Keep every line of the data below that has the string "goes" and present those lines.

* _Listed entries_:
- - - - -

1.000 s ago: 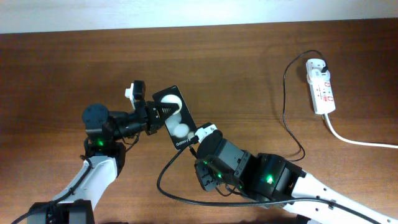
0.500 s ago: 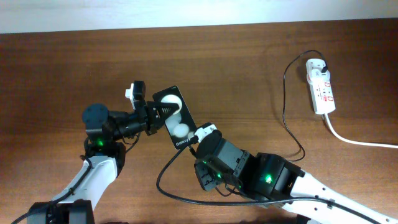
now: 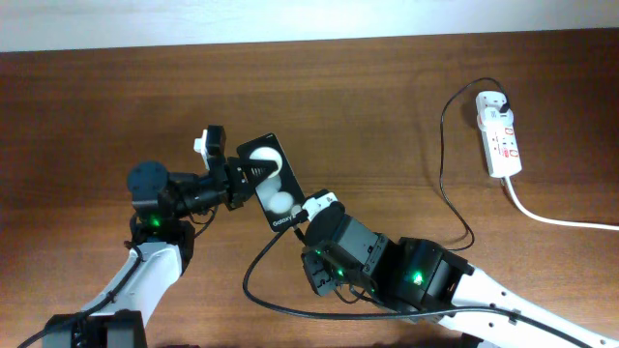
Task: Plug charger to phone and switch on socket
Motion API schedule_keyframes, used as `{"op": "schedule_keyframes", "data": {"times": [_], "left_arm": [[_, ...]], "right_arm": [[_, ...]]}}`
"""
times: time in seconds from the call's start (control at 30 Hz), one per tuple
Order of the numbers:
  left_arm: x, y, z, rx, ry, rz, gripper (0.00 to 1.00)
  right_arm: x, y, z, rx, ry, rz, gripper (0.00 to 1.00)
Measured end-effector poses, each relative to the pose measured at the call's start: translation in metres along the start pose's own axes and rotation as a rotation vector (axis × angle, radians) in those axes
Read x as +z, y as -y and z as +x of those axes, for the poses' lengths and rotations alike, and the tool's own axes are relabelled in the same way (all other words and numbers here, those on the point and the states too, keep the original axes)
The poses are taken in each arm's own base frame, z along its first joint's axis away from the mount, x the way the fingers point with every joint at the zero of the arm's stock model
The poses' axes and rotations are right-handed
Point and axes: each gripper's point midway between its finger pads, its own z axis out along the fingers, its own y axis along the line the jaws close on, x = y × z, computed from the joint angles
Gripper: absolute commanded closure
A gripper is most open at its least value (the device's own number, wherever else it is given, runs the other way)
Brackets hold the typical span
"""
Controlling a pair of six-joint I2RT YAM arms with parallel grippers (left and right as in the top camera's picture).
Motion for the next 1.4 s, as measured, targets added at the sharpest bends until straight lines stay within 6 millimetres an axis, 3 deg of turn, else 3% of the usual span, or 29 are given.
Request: {"op": "schedule_keyframes", "data": {"times": [1.4], "left_arm": [[-0.008,0.011,-0.006,0.065,0.000,0.020,1.00]], "right_arm": [[0.002,-0.015,-0.020,-0.011,0.098,-0.049,0.96]]}}
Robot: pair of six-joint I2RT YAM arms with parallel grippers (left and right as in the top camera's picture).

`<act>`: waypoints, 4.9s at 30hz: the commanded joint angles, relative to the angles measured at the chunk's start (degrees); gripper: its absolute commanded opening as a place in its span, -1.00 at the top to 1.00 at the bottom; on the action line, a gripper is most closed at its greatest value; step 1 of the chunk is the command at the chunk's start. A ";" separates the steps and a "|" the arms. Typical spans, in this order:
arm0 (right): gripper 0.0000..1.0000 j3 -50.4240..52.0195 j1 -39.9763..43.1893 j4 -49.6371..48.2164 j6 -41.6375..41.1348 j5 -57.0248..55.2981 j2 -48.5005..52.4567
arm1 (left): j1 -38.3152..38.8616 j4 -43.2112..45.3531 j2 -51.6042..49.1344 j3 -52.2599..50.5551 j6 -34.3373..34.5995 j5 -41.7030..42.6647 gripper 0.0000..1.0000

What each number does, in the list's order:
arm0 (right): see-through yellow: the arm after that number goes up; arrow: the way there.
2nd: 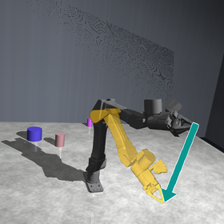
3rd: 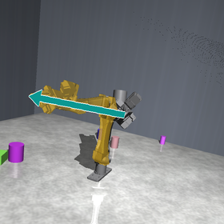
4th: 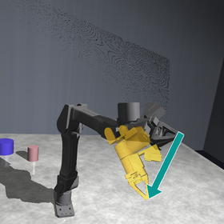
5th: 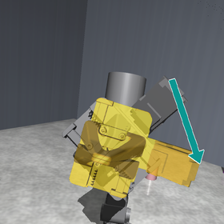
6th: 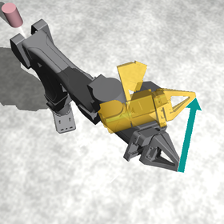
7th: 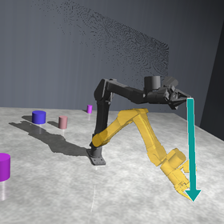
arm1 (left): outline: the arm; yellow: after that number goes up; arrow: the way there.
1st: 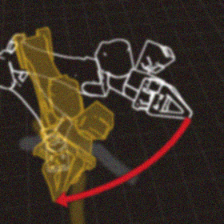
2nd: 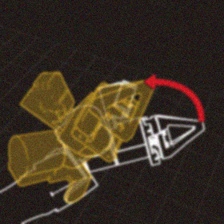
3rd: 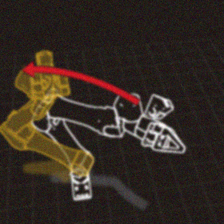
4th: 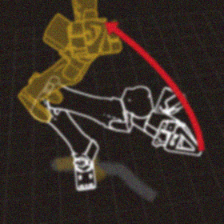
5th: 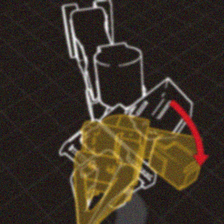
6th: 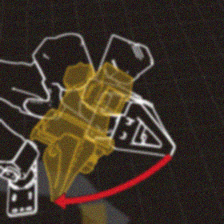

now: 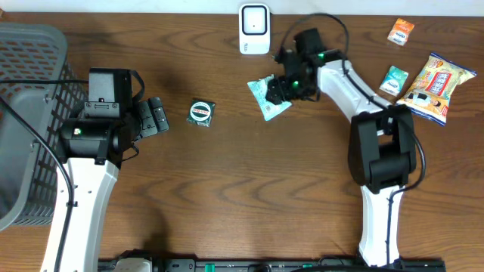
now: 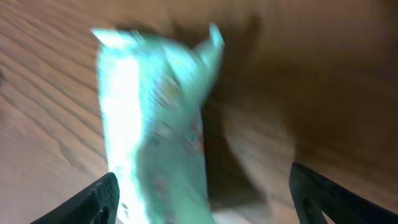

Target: Scan the item barcode

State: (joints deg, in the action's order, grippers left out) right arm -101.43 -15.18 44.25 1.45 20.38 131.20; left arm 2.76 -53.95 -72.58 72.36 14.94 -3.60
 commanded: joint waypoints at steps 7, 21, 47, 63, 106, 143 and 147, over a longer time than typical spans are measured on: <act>0.26 -0.59 -1.36 2.05 -0.81 16.76 5.73 | -0.17 -0.20 0.24 0.28 -0.31 -0.76 -0.95; 0.97 -0.63 -1.31 -7.21 -6.71 13.81 -0.09 | -0.17 -0.20 0.24 0.31 -0.31 -0.76 -0.95; 0.97 -0.61 -9.20 -43.32 26.71 -47.32 -8.46 | -0.17 -0.20 0.24 0.28 -0.31 -0.76 -0.96; 0.98 -0.63 -12.22 -90.09 57.37 -56.26 10.75 | -0.17 -0.20 0.24 0.28 -0.31 -0.76 -0.96; -0.51 -0.61 23.89 -17.75 13.62 -55.30 -6.05 | -0.17 -0.20 0.24 0.31 -0.31 -0.76 -0.95; -0.89 -0.61 -22.60 -22.21 -11.28 -14.08 -2.60 | -0.17 -0.20 0.24 0.28 -0.31 -0.76 -0.95; -0.75 -0.61 -25.24 -21.66 -24.46 -18.93 -1.77 | -0.17 -0.20 0.24 0.31 -0.31 -0.76 -0.96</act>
State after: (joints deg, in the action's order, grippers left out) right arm -102.10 -39.29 22.70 -10.61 7.88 128.11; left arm 2.76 -53.93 -72.58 72.36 14.96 -3.60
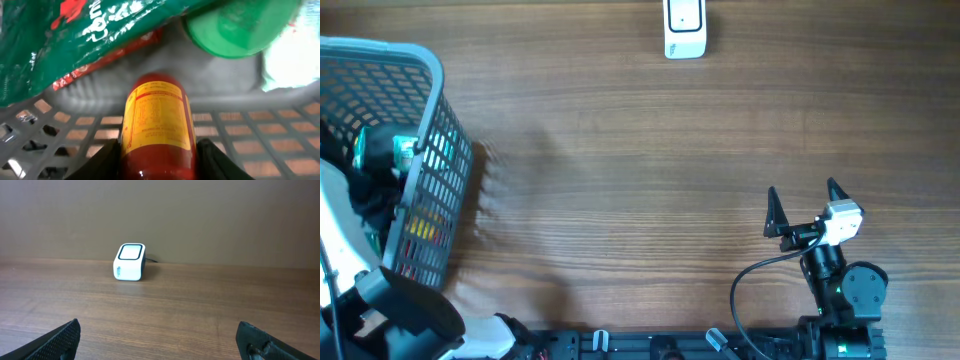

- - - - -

* _Solution to this exercise_:
arm0 (right): see-through yellow: the arm after that number goes up; arrow: the way there.
arm1 (left): outline: the arm; yellow: after that number goes up; arrow: the way there.

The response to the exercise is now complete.